Effects of a Scapular-focused Exercise Protocol

Overview

Background: Current clinical practice still lacks consistent evidence in the physiotherapy management of Rotator cuff related pain syndrome (RCS). The purpose of this trial was to compare the effectiveness of a scapular-focused treatment with and without real-time electromyographic biofeedback (EMGBF) to a control therapy in patients with RCS. Methods: 60 patients with RCS were divided into three groups: scapular-focused exercise protocol group (P\_G n=20), scapular-focused exercise protocol with EMGBF group (P+EMGBF\_G n=20) and control therapy group (CT\_G n=20). Values of pain and function \[Shoulder Pain and Disability Index (SPADI) questionnaire, complemented by the Numeric Pain Rating Scale (NPRS) and Disabilities of the Arm, Shoulder and Hand (DASH) questionnaire\], scapular stabilizer neuromuscular control (SSNC), scapular stabilizer activation onset (SSAO), dynamic scapular alignment, range of motion (ROM) and glenohumeral flexor and abductor muscle strength (GMS) were assessed at baseline and after 6-weeks and compared within and between groups.

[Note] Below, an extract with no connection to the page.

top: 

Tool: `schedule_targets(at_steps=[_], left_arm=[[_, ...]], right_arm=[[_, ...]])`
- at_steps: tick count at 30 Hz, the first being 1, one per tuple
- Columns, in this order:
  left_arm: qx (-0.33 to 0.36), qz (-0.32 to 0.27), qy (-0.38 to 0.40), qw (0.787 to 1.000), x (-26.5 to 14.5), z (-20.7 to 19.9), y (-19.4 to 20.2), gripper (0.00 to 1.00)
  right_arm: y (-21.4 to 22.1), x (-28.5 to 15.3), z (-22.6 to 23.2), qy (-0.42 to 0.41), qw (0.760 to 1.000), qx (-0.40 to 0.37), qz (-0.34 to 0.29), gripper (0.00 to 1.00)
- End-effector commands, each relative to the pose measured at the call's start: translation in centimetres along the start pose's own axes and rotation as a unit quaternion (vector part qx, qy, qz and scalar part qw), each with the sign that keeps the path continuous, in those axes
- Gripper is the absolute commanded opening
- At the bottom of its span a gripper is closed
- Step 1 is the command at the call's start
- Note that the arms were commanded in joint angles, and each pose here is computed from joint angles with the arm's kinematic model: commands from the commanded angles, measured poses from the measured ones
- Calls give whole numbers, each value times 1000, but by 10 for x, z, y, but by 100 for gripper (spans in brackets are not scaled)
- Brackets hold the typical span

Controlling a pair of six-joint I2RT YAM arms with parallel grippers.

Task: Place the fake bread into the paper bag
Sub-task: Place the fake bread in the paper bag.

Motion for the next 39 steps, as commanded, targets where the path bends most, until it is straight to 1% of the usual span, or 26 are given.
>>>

In order to advance the understanding of the value of scapular-focused exercise for rotator cuff related syndrome, a new trial was designed with the main objective of comparing pain and function outcomes between three different treatment protocols for patients with RCS: P\_G - Scapular-focused exercise protocol without electromyographic biofeedback (EMGBF) P+EMGBF\_G - Scapular-focused exercise protocol supported by real-time EMGBF CT\_G - Control therapy group with manual therapy (glenohumeral joint physiologic and accessory mobilization) , massage to reduce upper trapezius (UT) stiffness, and shoulder rotation strengthening into external rotation Every outcomes was assessed at the beginning of treatment, and then, weekly until completed 6 weeks of treatment.